Critical among these institutions being the Special Investigating Unit, as confirmed on March 13, 2023 that it was engaged with an internal assessment of the transaction for inclusion into the SAA Proclamation by the President,“ Tlhakudi said.

He said the the Competition Commission erred in accepting the claims of Harith General Partners speaking on behalf of the minority shareholders at Takatso Aviation: Global Aviation and Syrinx, without formally confirming this with the minority shareholders, who on announcement of the Commissions decision on May 12, 2023, came out to say they will not be exiting the Takatso Consortium.

“The Competition Tribunal ought to be concerned of these developments and conduct an investigation into the Competition Commission’s due diligence process, in order to assure South Africans that the ascent of Commissioner Doris Tshepe is not the beginning of a repurposing of the Competition Commission thus perpetuating the capturing of state-owned enterprises and enabling politically connected individuals to apportion themselves public assets under the guise of privatisation/private-sector-participation/strategic-equity- partnership,” he submitted.

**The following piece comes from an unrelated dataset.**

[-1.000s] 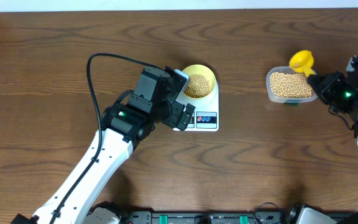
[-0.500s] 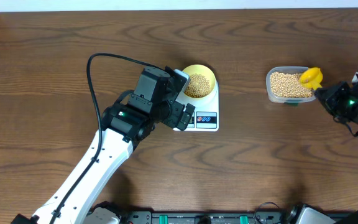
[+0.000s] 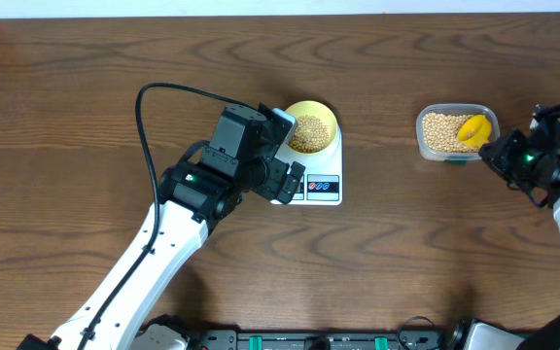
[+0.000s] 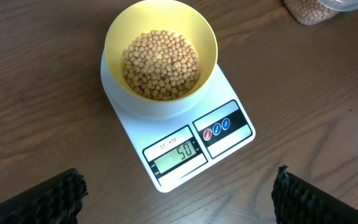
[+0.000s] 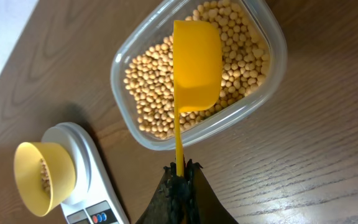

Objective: Scoop item into bowl and weigh 50g on scale
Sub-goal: 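Lower the scoop into the tub and open the right gripper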

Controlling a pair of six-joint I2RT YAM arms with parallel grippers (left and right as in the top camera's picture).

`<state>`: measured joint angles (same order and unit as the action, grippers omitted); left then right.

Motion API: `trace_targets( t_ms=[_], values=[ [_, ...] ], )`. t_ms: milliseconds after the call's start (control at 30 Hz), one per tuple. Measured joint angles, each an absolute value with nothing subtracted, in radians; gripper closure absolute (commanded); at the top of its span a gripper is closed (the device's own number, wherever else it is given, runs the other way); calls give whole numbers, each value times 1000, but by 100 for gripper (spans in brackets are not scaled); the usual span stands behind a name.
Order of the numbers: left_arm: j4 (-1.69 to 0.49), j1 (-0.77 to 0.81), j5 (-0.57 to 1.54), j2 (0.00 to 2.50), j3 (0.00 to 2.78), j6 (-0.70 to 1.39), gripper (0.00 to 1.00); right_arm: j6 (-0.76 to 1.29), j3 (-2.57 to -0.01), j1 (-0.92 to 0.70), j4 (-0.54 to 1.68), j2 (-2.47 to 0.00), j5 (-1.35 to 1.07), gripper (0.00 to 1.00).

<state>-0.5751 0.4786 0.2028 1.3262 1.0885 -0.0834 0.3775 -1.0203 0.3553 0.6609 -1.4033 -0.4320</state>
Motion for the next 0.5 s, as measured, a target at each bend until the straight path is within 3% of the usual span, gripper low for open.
trace_targets(
  t_ms=[67, 133, 400, 500],
  values=[
    [-575, 479, 203, 1326, 1089, -83, 2, 377, -1020, 355, 661, -1415, -430, 93],
    [-575, 479, 203, 1326, 1089, -83, 2, 376, -1020, 355, 660, -1420, -428, 73],
    [-575, 479, 203, 1326, 1089, -83, 2, 364, -1020, 355, 648, -1421, -422, 60],
    [-575, 479, 203, 1326, 1089, -83, 2, 361, -1020, 355, 648, -1421, -420, 42]
  ],
)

The tribunal heard submissions on the Takatso Consortium merger, including how divestiture of two subsidiaries will address the commission’s concerns on competition.

Takatso has also had to reassure the panel that it will be able to manage SAA optimally without its subsidiaries.

Tlhakudi said shortlisted candidates before Takatso were unceremoniously pushed through included Air-A/Lufthansa Consulting – preferred due to being the only entity that had funds to consummate the transaction, however their condition of Airports.

Ethiopian Airlines had been brought forward by Standard Bank who were their bankers.

The proposal for a strategic partnership had been forwarded to the department through the Kenyan President’s Special Envoy – the Minister of Transport, Infrastructure, Housing, Urban Development and Public Works, James Wainaina Machari.

On the ASL/BlueSky Consortium, its inability to provide proof of funding was found to be a handicap.

ASL’s successful management of Fly Safair was a positive. The consortium had offered to interim manage SAA as it returns to operations.

He said about Kenya Airways – the DPE recommended that the tie-up be considered as the next phase depending on the Kenya government succeeding in the restructuring.

A potential to form a Pan-African airline group was a major advantage.

For the Fairfax/Knighthood Capital Consortium, its inability to raise capital was a handicap.

He said Ethiopian Airlines – the airline had offered a franchise arrangement like what they had offered to Chad, Malawi, Mozambique, and Togo where they were operating national flag airlines using own crew and aircraft.

“As can be seen from the above shortlist, Takatso Consortium were not in the shortlist,” he said.